### Exercise instructions
Set down the material in full. Keep every line exactly as it is.

### Data
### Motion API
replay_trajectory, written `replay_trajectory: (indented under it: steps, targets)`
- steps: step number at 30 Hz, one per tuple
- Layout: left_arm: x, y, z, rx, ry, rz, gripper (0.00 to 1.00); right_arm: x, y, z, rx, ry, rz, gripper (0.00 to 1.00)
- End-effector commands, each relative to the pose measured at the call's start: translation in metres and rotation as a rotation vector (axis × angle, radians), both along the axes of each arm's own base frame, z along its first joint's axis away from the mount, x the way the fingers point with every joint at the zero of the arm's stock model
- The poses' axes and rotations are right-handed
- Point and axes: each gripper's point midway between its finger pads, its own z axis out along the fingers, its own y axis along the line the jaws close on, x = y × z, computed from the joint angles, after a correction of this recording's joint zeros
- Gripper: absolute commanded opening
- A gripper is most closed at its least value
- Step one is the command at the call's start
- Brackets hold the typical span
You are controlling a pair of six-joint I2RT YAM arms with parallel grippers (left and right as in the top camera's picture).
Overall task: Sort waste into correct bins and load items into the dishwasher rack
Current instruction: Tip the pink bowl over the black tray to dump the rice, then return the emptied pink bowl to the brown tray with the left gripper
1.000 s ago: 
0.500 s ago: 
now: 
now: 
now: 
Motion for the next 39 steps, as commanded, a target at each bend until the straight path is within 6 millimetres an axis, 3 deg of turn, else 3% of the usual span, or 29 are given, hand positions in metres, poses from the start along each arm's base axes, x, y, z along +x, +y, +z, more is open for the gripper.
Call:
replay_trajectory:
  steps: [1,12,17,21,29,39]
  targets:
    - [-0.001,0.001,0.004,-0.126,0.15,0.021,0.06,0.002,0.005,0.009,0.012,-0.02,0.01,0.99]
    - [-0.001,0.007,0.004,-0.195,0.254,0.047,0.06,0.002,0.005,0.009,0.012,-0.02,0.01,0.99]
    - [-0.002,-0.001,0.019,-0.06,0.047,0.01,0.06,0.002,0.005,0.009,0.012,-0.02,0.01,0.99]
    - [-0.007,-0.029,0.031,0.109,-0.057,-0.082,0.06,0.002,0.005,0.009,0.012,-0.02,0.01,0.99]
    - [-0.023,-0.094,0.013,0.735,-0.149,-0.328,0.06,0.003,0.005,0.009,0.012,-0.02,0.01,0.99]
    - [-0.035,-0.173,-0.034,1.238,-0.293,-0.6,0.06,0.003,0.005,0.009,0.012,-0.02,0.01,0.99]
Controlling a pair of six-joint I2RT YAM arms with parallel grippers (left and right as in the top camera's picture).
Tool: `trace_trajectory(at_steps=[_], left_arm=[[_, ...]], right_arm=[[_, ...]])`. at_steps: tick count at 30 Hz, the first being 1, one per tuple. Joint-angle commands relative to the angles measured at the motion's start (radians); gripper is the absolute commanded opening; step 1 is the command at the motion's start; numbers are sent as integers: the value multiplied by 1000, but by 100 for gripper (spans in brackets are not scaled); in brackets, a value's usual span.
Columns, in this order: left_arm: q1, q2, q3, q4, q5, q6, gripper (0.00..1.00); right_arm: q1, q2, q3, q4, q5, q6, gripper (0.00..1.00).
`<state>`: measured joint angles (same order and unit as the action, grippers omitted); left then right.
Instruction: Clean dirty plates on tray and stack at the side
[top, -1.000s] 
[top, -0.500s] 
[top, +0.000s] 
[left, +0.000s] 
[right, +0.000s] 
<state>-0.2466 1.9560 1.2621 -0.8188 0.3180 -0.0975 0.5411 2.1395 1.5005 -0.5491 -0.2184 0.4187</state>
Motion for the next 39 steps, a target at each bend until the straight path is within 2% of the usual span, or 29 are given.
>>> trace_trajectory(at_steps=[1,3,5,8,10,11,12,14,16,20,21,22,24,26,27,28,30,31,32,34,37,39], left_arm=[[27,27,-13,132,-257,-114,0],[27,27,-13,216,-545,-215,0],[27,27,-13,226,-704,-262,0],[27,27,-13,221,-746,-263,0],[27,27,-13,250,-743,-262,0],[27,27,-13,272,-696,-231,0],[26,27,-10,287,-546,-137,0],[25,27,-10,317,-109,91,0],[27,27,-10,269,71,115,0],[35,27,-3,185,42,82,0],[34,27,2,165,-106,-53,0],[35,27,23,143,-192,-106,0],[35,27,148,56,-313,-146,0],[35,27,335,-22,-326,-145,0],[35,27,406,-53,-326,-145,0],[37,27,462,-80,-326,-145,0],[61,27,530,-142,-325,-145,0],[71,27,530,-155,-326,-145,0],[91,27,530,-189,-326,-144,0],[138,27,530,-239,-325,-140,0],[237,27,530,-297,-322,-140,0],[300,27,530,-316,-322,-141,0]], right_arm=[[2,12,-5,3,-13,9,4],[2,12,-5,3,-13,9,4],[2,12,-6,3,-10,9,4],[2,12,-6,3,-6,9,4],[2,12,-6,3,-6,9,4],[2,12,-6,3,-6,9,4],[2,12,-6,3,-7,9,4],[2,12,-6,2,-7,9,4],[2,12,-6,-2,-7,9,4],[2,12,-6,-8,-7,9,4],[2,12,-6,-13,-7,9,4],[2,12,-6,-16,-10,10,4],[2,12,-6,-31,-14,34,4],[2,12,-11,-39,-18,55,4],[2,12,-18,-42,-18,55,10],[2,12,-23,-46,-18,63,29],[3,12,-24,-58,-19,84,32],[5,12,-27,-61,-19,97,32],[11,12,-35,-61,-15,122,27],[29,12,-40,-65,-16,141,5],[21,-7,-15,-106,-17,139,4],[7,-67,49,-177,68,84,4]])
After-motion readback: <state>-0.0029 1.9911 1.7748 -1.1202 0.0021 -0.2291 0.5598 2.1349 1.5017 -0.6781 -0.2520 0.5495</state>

### Written response
### Motion API
replay_trajectory, written `replay_trajectory: (indented under it: steps, targets)`
- steps: step number at 30 Hz, one per tuple
- Layout: left_arm: x, y, z, rx, ry, rz, gripper (0.00 to 1.00); right_arm: x, y, z, rx, ry, rz, gripper (0.00 to 1.00)
- End-effector commands, each relative to the pose measured at the call's start: translation in metres and rotation as a rotation vector (axis × angle, radians), both along the axes of each arm's own base frame, z along its first joint's axis away from the mount, x the way the fingers point with every joint at the zero of the arm's stock model
- The poses' axes and rotations are right-handed
- Point and axes: each gripper's point midway between its finger pads, its own z axis out along the fingers, its own y axis along the line the jaws close on, x = y × z, computed from the joint angles, after a correction of this recording's joint zeros
- Gripper: absolute commanded opening
- A gripper is most closed at its least value
- Step one is the command at the call's start
- Brackets hold the typical span
You are controlling a pair of six-joint I2RT YAM arms with parallel grippers (left and right as in the top camera's picture).
Overall task: Sort waste into correct bins and load items into the dishwasher rack
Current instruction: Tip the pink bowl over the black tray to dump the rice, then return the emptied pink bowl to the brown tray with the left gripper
1.000 s ago: 
0.500 s ago: 
now: 
now: 
now: 
Motion for the next 39 steps, as commanded, a target at each bend until the straight path is within 6 millimetres an axis, 3 deg of turn, else 3% of the usual span, or 29 are given, hand positions in metres, poses from the start along each arm's base axes, x, y, z along +x, +y, +z, more is open for the gripper.
Call:
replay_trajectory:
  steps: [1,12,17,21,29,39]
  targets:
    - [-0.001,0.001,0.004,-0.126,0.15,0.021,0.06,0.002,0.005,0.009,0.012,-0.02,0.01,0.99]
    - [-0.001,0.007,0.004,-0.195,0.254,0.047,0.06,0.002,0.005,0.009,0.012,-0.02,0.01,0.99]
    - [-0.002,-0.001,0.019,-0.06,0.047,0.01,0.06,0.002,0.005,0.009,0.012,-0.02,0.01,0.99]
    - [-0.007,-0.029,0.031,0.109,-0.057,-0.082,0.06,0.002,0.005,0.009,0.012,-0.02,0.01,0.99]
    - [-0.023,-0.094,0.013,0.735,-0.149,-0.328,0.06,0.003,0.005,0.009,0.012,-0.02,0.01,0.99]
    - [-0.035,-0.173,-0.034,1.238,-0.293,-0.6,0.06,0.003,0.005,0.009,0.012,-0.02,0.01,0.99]
Controlling a pair of six-joint I2RT YAM arms with parallel grippers (left and right as in the top camera's picture).
Tool: `trace_trajectory(at_steps=[_], left_arm=[[_, ...]], right_arm=[[_, ...]])`. at_steps: tick count at 30 Hz, the first being 1, one per tuple. Joint-angle commands relative to the angles measured at the motion's start (radians); gripper is the absolute commanded opening; step 1 is the command at the motion's start; numbers are sent as integers: the value multiplied by 1000, but by 100 for gripper (spans in brackets are not scaled); in brackets, a value's usual span.
Columns, in this order: left_arm: q1, q2, q3, q4, q5, q6, gripper (0.00..1.00); right_arm: q1, q2, q3, q4, q5, q6, gripper (0.00..1.00).
`<state>`: measured joint angles (same order and unit as the action, grippers omitted); left then right.
Instruction: Clean dirty plates on tray and stack at the side
[top, -1.000s] 
[top, -0.500s] 
[top, +0.000s] 
[left, +0.000s] 
[right, +0.000s] 
<state>-0.2466 1.9560 1.2621 -0.8188 0.3180 -0.0975 0.5411 2.1395 1.5005 -0.5491 -0.2184 0.4187</state>
Motion for the next 39 steps, a target at each bend until the straight path is within 2% of the usual span, or 29 are given.
>>> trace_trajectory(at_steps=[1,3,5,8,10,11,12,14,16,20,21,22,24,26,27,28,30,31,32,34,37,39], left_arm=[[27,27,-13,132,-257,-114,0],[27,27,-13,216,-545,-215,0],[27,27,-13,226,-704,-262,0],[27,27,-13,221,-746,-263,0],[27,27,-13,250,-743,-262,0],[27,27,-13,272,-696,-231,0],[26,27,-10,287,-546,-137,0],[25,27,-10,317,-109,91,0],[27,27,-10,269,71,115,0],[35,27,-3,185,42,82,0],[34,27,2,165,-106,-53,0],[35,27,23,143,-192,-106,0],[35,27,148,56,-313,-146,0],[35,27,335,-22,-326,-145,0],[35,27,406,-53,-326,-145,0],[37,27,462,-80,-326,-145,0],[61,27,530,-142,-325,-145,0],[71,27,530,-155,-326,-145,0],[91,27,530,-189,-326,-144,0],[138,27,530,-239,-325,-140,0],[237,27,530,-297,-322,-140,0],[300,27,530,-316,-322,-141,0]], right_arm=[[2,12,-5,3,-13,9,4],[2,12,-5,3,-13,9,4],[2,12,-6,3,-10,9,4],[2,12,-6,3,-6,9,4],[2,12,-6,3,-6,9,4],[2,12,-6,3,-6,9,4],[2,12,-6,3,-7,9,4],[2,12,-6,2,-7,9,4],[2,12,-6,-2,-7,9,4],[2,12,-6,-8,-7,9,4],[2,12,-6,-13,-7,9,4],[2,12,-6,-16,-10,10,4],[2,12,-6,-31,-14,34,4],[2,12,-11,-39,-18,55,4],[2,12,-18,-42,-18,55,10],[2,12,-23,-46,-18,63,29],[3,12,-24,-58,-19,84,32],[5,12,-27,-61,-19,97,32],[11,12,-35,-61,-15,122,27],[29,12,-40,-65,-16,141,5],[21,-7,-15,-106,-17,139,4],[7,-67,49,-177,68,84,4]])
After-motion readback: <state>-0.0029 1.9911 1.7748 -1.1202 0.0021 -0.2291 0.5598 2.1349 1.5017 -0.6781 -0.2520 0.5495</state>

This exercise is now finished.